Take nothing but the lines from the one with "2. Determine the precise location of the right purple" through the one with "<point>81,82</point>" in the entries below, both ends kept, and return them exactly with pictures left out.

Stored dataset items
****************

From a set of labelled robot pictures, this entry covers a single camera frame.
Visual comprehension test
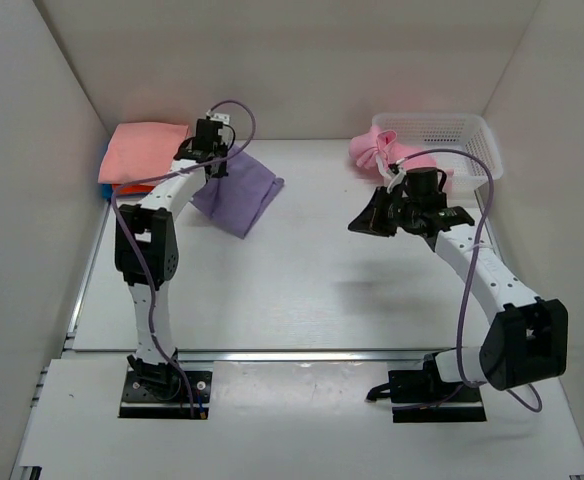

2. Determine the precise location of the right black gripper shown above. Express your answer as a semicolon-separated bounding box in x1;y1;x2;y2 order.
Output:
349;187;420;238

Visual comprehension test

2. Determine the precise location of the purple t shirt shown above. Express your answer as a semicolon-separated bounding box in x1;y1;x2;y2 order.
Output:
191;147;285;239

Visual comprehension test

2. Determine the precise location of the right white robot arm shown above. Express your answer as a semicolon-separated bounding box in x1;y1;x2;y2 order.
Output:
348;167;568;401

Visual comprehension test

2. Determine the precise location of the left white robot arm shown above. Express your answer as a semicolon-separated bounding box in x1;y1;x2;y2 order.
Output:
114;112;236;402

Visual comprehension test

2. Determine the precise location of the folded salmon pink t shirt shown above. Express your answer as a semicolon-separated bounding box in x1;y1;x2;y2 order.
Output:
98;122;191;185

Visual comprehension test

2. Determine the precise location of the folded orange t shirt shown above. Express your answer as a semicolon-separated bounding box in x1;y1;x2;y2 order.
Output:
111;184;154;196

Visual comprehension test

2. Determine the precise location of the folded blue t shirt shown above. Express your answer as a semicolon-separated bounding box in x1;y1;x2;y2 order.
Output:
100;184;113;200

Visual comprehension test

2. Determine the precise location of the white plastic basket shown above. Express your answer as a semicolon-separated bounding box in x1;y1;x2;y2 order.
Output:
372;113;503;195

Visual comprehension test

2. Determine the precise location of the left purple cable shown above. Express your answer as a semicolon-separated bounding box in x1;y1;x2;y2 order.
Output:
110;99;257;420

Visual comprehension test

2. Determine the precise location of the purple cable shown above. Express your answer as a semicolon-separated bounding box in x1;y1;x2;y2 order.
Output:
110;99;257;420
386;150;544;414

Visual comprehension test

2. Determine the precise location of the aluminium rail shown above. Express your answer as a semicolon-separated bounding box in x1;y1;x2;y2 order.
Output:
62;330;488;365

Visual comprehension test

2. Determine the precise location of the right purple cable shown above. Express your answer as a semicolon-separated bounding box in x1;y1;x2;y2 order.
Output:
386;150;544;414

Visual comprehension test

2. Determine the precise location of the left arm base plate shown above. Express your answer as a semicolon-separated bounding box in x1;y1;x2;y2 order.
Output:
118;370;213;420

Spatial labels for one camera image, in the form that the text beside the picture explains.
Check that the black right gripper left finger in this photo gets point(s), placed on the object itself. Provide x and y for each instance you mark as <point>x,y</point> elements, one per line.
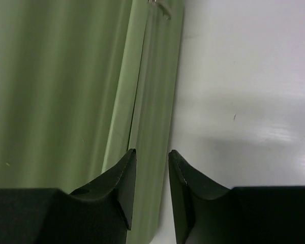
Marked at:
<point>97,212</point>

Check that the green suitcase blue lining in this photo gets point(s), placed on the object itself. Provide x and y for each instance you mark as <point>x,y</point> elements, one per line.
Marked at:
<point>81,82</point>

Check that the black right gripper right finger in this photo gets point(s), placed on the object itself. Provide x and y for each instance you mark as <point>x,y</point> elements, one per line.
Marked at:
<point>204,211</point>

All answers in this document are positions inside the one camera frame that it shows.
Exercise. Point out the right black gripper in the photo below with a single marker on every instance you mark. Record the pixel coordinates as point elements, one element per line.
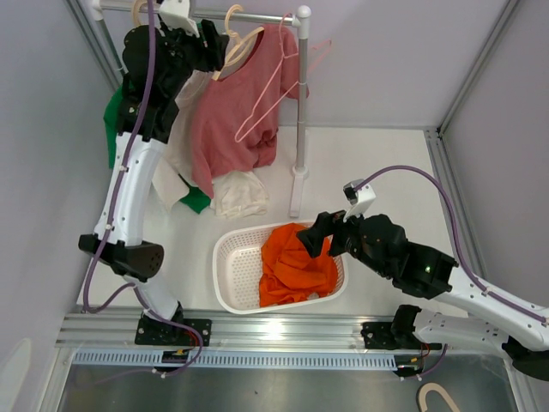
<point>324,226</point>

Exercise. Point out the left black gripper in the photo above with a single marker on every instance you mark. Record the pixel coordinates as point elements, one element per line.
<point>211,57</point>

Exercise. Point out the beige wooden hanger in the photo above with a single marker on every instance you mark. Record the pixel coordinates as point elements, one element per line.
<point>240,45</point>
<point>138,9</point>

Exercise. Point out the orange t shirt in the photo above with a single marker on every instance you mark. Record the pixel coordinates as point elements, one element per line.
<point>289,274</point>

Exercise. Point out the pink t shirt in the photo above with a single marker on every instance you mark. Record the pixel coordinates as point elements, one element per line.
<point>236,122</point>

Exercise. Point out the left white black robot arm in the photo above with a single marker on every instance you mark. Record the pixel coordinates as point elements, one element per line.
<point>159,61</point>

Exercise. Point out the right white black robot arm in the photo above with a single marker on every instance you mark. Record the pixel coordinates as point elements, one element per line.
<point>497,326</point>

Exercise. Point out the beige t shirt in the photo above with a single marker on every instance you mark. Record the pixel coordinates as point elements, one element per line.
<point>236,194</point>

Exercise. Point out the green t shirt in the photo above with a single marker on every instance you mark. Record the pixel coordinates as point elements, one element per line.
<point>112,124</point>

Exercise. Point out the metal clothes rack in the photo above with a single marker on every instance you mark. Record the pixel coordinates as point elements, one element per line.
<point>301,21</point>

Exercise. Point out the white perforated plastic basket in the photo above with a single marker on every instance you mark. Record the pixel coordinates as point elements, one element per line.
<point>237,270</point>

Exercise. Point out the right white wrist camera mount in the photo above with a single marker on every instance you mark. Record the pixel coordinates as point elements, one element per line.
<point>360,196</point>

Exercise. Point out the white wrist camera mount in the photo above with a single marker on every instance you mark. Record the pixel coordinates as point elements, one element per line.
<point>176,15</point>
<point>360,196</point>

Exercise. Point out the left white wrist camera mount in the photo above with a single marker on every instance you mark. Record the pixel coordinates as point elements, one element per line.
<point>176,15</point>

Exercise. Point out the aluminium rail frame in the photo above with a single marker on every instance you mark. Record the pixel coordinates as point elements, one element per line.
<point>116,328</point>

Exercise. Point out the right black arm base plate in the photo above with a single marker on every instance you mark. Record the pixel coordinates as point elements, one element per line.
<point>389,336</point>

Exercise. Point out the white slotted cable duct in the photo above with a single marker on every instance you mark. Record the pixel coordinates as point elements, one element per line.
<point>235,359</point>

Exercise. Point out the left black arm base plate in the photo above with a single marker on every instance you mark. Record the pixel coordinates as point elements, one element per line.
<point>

****************

EXERCISE ANSWER:
2. Determine the precise location of the right purple cable shown above. Express your answer as a semicolon-separated bounding box in x1;y1;x2;y2 order.
Output:
386;150;544;414

Visual comprehension test

2. Determine the precise location of the left arm base plate shown above. Express your answer as a semicolon-separated bounding box in x1;y1;x2;y2 order.
Output:
118;370;213;420

Spatial labels for one camera image, in the form that the text beside the picture explains.
Check that the black right gripper left finger in this photo gets point(s), placed on the object itself. Provide x and y for each instance you mark as <point>x,y</point> elements, one per line.
Marked at:
<point>97,212</point>

Check that the green suitcase blue lining in this photo gets point(s), placed on the object itself. Provide x and y for each instance you mark as <point>x,y</point> elements, one per line.
Marked at:
<point>81,82</point>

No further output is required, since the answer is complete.